In a demonstration of technical wizardry made possible by beamers, pioneer Bill Viola, who has been working in video for more than 40 years, enhances the architecture of Bern’s cathedral and the Kunstmuseum Bern with his powerful imagery.
Glöde also described how a younger generation of artists that has grown up with an everyday experience of the moving image has been increasingly stimulated by the production of art films.

One such artist is Ryan Trecartin. Hailed as a voice of his times, 33-year-old Trecartin, along with his accomplice Lizzie Fitch, transforms candy-coloured images of their camp friends into a riotous kaleidoscope.

Not surprisingly for an artist of his age, he makes his videos available on Vimeo. By doing so, he is upending the traditional business model of art galleries and has provoked a split with his own.

 
The role of galleries

Time-based media has never been an easy sell, and yet it is becoming more popular. Art fairs therefore remain the best opportunities for galleries to present their artists. Although a few galleries take part in all three editions of Art Basel, they never present the same artists in two locations.

Hauser & Wirth, the cutting-edge Swiss gallery with outposts in London and New York, presented in Hong Kong the endearing ‘action sculptures’ of Swiss artist Roman Signer, but in Basel will be showing the startling Sterling Ruby and spiritually absorbed Rashid Johnson.

Moving image art has been around for a long time and has always found its place in the selling repertoire of galleries, Hauser & Wirth Executive Director Florian Berktold told swissinfo.ch.

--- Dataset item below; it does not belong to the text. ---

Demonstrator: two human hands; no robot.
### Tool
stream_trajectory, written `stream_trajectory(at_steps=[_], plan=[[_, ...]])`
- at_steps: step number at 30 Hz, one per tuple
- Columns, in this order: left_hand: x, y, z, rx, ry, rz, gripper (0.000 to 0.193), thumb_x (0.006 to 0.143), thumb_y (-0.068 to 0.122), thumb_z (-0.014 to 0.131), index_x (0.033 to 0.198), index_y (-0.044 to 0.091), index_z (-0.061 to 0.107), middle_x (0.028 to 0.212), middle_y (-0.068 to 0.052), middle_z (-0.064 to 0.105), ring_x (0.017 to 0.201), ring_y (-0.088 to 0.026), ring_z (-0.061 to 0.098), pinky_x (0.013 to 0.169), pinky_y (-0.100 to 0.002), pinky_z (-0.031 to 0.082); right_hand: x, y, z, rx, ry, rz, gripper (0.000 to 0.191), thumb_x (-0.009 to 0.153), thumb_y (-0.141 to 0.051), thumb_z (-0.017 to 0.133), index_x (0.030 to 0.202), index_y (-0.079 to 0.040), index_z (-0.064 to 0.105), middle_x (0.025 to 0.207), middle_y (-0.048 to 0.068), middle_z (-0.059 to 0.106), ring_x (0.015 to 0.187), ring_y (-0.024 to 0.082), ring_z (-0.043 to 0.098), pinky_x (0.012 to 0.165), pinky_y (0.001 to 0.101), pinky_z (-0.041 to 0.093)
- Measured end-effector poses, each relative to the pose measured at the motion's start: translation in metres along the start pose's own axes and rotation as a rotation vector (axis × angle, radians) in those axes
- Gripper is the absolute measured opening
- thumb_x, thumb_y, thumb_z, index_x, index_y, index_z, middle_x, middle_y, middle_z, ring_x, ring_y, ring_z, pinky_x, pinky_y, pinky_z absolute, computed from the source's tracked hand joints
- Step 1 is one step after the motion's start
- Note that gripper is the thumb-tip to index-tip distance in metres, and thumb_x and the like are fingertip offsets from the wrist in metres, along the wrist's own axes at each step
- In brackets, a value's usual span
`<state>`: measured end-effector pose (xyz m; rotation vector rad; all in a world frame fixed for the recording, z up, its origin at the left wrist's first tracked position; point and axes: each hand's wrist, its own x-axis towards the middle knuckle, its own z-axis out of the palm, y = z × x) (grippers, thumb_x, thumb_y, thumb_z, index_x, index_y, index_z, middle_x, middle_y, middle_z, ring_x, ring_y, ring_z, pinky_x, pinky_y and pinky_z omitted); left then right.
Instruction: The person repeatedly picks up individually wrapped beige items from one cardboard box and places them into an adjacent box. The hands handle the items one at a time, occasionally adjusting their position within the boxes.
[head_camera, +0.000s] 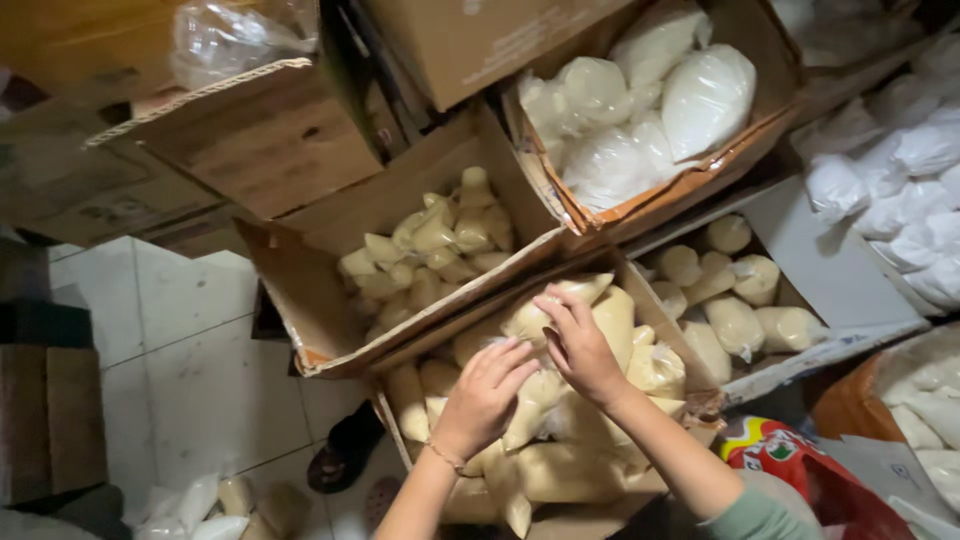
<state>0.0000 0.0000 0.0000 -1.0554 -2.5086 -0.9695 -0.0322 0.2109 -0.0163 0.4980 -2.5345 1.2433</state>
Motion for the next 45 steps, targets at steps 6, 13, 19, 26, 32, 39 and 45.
stream_trajectory(at_steps=[6, 13, 19, 26, 32, 39, 45], plan=[[0.009, 0.001, 0.089, -0.041, -0.028, -0.129, 0.042, 0.081, 0.006, 0.068, 0.121, 0.002, 0.059, 0.149, -0.02, 0.052, 0.142, -0.041, 0.042, 0.117, -0.053, 0.034, -0.023, 0.059, -0.024, -0.192, -0.219, 0.019, 0.02, 0.096, -0.022, 0.075, 0.109, -0.013, 0.064, 0.101, 0.01, 0.064, 0.092, 0.03, 0.068, 0.08, 0.0391, 0.057], [0.065, 0.009, 0.187, -0.221, -0.047, -0.245, 0.063, 0.093, 0.015, 0.06, 0.153, 0.003, 0.044, 0.161, -0.016, 0.04, 0.152, -0.038, 0.029, 0.125, -0.052, 0.026, -0.023, 0.063, -0.069, -0.189, -0.102, -0.11, 0.039, 0.086, -0.013, 0.073, 0.123, -0.008, 0.063, 0.115, 0.012, 0.062, 0.098, 0.034, 0.067, 0.083, 0.0405, 0.056], [0.111, 0.0, 0.241, -0.021, -0.121, -0.116, 0.06, 0.101, 0.031, 0.052, 0.157, 0.014, 0.042, 0.167, -0.011, 0.03, 0.157, -0.033, 0.02, 0.127, -0.055, 0.016, -0.025, 0.082, -0.102, -0.181, -0.084, -0.039, 0.047, 0.083, -0.013, 0.075, 0.127, -0.007, 0.06, 0.127, 0.017, 0.056, 0.111, 0.039, 0.061, 0.092, 0.0448, 0.053], [0.147, -0.004, 0.293, 0.171, -0.14, -0.014, 0.062, 0.101, 0.033, 0.049, 0.161, 0.019, 0.039, 0.17, -0.009, 0.028, 0.159, -0.032, 0.021, 0.127, -0.059, 0.016, -0.035, 0.11, -0.141, -0.269, -0.232, 0.112, 0.051, 0.079, -0.012, 0.076, 0.127, -0.006, 0.058, 0.133, 0.018, 0.053, 0.118, 0.04, 0.058, 0.093, 0.0473, 0.05], [0.172, -0.007, 0.318, 0.206, -0.18, 0.013, 0.063, 0.097, 0.038, 0.052, 0.158, 0.024, 0.041, 0.167, -0.009, 0.032, 0.156, -0.031, 0.025, 0.124, -0.061, 0.018, -0.043, 0.147, -0.158, -0.2, -0.243, 0.135, 0.049, 0.082, -0.011, 0.075, 0.127, -0.004, 0.058, 0.134, 0.02, 0.052, 0.118, 0.042, 0.057, 0.098, 0.0471, 0.049], [0.186, -0.02, 0.319, 0.27, -0.163, 0.07, 0.045, 0.096, 0.042, 0.061, 0.135, 0.019, 0.062, 0.146, -0.01, 0.054, 0.145, -0.03, 0.04, 0.115, -0.061, 0.032, -0.059, 0.243, -0.189, -0.173, -0.12, 0.409, 0.033, 0.091, -0.012, 0.067, 0.123, -0.004, 0.063, 0.133, 0.021, 0.056, 0.116, 0.037, 0.062, 0.099, 0.0425, 0.05], [0.216, -0.013, 0.326, 0.262, -0.085, 0.015, 0.028, 0.093, 0.04, 0.065, 0.093, 0.012, 0.064, 0.105, -0.009, 0.062, 0.119, -0.029, 0.058, 0.092, -0.051, 0.046, -0.083, 0.318, -0.231, -0.165, 0.059, 0.618, 0.028, 0.094, -0.014, 0.064, 0.121, -0.008, 0.064, 0.117, 0.017, 0.067, 0.092, 0.028, 0.074, 0.081, 0.0383, 0.057]])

“What has changed a lot in the last five years are the technical possibilities: the enhanced infrastructure in terms of image quality, size of cameras, editing on a laptop, sound engineering on the iPhone and advanced technical standards,” he said.

Berktold cited as examples the hugely complex film with elaborate acoustic features presented by Anri Sala for the French Pavilion at last year’s Venice art Biennale or the recent 11-part multi-channel music and video performance piece by Peruvian artist David Zink Yi.

He pointed out another important development in the last ten years: the availability of resources in major collections and private institutions to deal with the preservation of time-based media. There are even video restoration classes at university level.

 
Art films or film as art

For more than 50 years, the use of moving images in art has been primarily conceptual or used within performances or installations. The ground-breaking Schaulager in Basel has presented in succession four artists of worldwide stature who blend the genres, all of them men: Matthew Barney, Francis Alÿs, Steve McQueen and Paul Chan.

Notwithstanding Switzerland’s Pipilotti Rist, and Gillian Wearing from Britain, there have been very few women video artists.

But in a screen-obsessed environment, artists are inventing new ways to look at the world and for two years running, in 2012 and 2013, the prestigious Turner Prize has gone to women. British Elizabeth Price creates works that take video art to a new dimension. Her elaborate montages are voluptuous in form, content and meaning. They take more than a year to make and she says, interestingly, that they are never finished.

French Laure Prouvost won the prize in 2013 with an installation entitled Wantee. At the core of her work is making art an experience, like the feeling of the sun on skin, the subject of one of her latest videos.

Perhaps time-based media is acquiring a sensorial status it did not have before. Something for the Art Basel film curators to consider.